▶ _PROBLEM REQUIREMENTS_
Every line from the one holding "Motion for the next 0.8" through the one holding "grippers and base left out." in the data below must be returned exactly, both ends included, with pictures left out and nothing else added.

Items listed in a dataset
┄┄┄┄┄┄┄┄┄┄┄┄┄┄┄┄┄┄┄┄

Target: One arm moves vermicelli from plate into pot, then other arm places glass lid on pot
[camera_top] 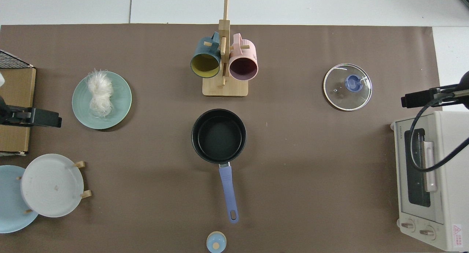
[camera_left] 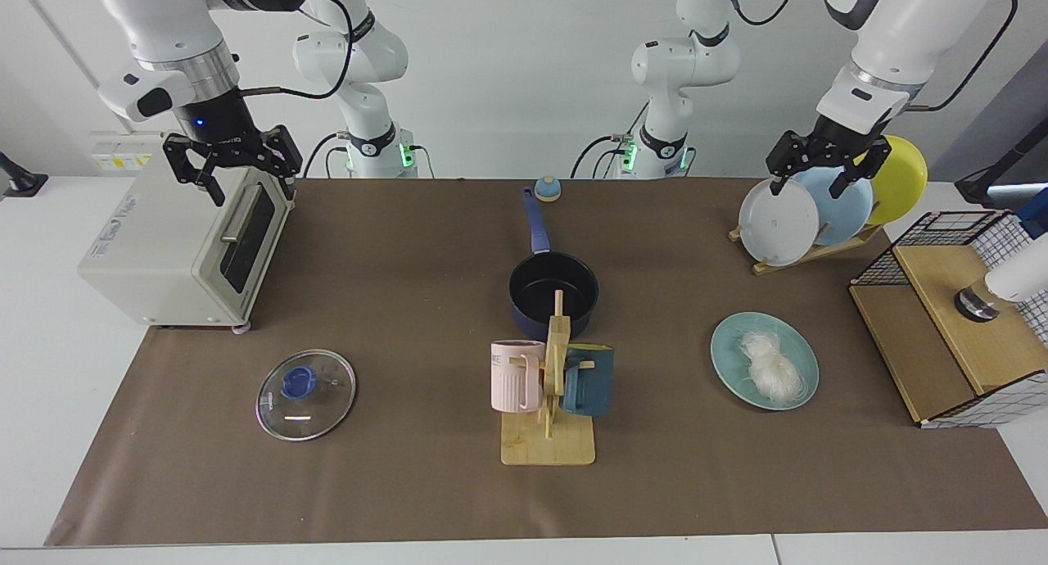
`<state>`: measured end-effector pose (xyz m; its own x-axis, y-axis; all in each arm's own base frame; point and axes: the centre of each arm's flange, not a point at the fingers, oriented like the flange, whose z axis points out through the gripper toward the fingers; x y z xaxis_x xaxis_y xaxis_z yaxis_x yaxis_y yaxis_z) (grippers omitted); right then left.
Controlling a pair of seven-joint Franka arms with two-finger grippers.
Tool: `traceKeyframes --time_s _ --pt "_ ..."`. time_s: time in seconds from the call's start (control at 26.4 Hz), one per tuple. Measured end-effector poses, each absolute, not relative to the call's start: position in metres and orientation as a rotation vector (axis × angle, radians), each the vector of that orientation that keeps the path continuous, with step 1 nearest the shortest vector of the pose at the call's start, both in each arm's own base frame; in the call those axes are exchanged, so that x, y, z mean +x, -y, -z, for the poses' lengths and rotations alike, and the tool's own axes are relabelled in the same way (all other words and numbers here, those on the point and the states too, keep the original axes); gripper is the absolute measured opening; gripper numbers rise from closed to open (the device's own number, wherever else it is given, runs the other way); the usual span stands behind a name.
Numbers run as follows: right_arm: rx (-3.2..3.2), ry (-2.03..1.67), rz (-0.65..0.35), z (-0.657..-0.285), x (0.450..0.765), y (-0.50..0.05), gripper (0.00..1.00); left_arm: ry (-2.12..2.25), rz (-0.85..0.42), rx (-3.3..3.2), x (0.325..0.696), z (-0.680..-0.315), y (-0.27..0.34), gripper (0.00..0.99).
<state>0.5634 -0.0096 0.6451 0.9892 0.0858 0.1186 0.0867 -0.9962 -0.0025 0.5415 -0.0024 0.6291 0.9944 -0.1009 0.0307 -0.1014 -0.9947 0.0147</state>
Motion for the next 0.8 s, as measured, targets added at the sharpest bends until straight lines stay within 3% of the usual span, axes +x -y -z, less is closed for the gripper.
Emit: traceKeyframes --time_s 0.8 --pt "-3.127 0.113 0.191 -0.6469 0.5624 0.0177 1.0 0.097 -0.07 3.123 0.5445 -0.6281 -0.0026 0.991"
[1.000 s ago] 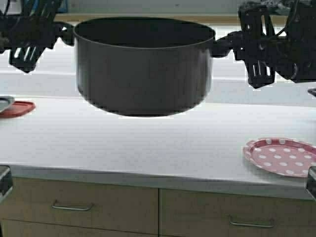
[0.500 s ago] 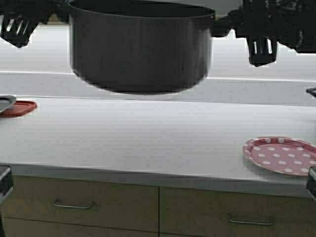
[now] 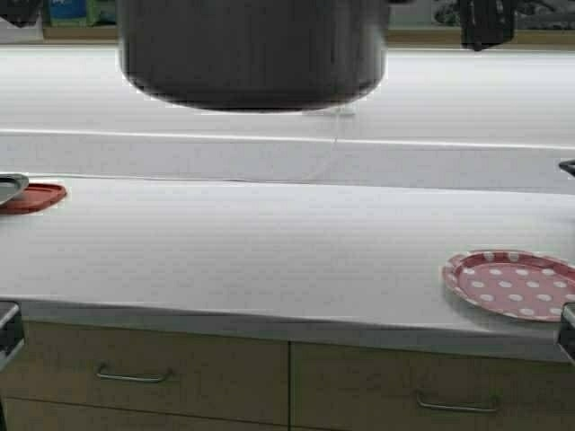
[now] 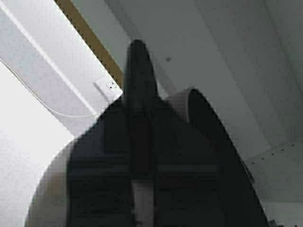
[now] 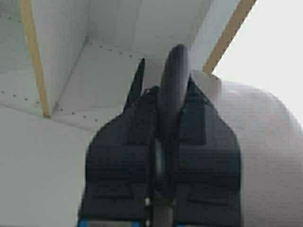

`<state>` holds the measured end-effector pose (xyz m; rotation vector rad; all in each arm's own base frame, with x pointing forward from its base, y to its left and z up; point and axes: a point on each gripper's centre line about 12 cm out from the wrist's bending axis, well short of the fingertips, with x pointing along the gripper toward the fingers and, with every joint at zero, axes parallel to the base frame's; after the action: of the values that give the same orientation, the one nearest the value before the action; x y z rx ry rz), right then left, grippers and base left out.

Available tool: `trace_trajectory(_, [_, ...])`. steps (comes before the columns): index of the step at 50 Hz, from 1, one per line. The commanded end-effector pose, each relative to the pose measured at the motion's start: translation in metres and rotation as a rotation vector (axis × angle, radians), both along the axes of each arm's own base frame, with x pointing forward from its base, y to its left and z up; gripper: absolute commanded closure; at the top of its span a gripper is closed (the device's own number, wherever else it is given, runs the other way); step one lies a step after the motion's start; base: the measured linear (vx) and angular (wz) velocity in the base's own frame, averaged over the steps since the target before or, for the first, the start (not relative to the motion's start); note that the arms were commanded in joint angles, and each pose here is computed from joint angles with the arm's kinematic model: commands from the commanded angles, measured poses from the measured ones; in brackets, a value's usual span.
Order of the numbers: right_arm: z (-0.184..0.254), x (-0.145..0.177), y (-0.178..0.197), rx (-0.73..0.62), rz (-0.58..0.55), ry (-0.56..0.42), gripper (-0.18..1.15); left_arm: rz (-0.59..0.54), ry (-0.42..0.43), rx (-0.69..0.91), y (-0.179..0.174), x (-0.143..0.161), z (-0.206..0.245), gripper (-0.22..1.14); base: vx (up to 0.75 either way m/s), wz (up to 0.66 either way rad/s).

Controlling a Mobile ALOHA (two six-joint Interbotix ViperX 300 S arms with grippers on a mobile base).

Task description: Open the cabinet, put the pot inside, then close it

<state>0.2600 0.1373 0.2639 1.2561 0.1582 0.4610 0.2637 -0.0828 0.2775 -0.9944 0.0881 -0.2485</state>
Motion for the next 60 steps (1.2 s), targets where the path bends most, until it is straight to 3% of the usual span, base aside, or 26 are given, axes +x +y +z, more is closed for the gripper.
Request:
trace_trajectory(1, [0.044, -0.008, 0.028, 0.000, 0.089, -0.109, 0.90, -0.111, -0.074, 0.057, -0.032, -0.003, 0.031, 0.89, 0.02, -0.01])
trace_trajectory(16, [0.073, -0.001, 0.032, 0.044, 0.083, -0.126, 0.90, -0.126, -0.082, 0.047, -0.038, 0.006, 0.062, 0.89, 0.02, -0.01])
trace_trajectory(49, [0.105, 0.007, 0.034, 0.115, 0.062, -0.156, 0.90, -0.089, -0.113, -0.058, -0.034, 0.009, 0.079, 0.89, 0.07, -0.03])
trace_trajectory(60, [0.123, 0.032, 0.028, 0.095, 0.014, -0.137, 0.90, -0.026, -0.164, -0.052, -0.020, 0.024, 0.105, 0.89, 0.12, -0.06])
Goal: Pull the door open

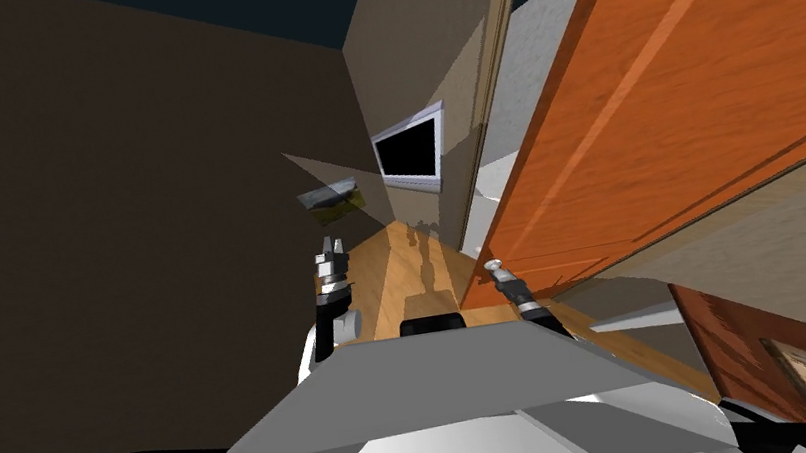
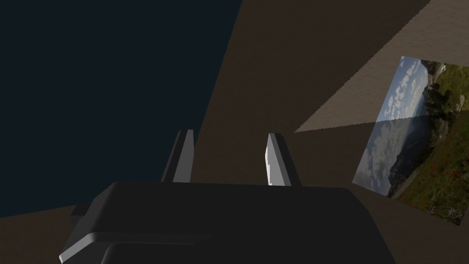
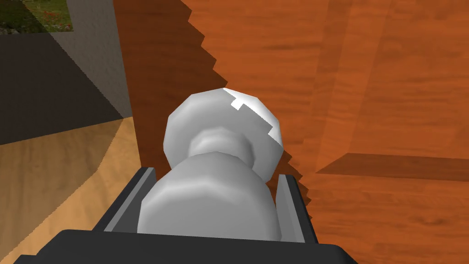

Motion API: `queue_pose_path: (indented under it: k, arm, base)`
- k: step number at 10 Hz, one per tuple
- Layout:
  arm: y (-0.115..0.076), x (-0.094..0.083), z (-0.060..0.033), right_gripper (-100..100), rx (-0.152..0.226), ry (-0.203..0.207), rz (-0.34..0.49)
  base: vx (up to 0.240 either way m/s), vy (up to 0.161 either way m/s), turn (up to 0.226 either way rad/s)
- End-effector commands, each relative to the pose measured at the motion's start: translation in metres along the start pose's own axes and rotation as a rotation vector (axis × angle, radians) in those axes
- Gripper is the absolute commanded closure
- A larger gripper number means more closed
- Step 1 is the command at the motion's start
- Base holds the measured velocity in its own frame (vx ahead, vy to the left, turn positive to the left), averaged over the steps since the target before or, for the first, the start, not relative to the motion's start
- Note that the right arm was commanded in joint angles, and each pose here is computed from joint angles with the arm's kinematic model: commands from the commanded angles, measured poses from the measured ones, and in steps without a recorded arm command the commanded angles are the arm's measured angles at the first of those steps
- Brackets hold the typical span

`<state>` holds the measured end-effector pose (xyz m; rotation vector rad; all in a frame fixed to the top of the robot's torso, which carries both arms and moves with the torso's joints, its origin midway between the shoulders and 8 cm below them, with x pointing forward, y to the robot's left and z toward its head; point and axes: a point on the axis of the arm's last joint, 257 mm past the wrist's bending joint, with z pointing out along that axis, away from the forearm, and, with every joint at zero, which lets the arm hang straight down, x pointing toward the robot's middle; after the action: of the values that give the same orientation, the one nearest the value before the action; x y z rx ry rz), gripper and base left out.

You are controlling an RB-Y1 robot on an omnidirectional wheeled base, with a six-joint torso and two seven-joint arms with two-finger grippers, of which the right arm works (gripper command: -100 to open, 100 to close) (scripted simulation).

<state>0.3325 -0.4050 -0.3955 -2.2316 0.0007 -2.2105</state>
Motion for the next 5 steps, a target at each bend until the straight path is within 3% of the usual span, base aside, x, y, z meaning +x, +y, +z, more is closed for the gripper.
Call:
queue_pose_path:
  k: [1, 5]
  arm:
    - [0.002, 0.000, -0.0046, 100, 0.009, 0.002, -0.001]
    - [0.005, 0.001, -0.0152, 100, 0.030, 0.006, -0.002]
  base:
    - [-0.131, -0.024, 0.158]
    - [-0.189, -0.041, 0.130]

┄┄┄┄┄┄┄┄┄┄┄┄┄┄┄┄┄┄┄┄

▶ _RESPONSE BOX_
Motion for the next 0.8 s, as measured, targets added at the sharpest bends until straight lines stay within 3% of the usual span, axes +x -y -z, less is closed for the gripper.
Emit: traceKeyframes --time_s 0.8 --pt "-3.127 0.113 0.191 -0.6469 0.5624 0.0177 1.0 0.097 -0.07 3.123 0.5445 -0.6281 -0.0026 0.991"
[1.000 s ago] 
[0.500 s ago] 
[now] 
[now] 
[now] 

`<state>` holds the measured end-effector pose (xyz m; rotation vector rad; all in each arm's own base frame, with x pointing forward from its base, y to its left and z up; point and axes: a point on each gripper's centre line about 12 cm out from the wrist's bending axis, well short of the fingertips, with x pointing along the gripper toward the fingers and, with every joint at zero, axes parallel to the base frame's; after the action: of the values that give the same orientation, the one nearest the value before the action; x y z rx ry rz), right then left, grippers and base left out.

The answer has been written out completely.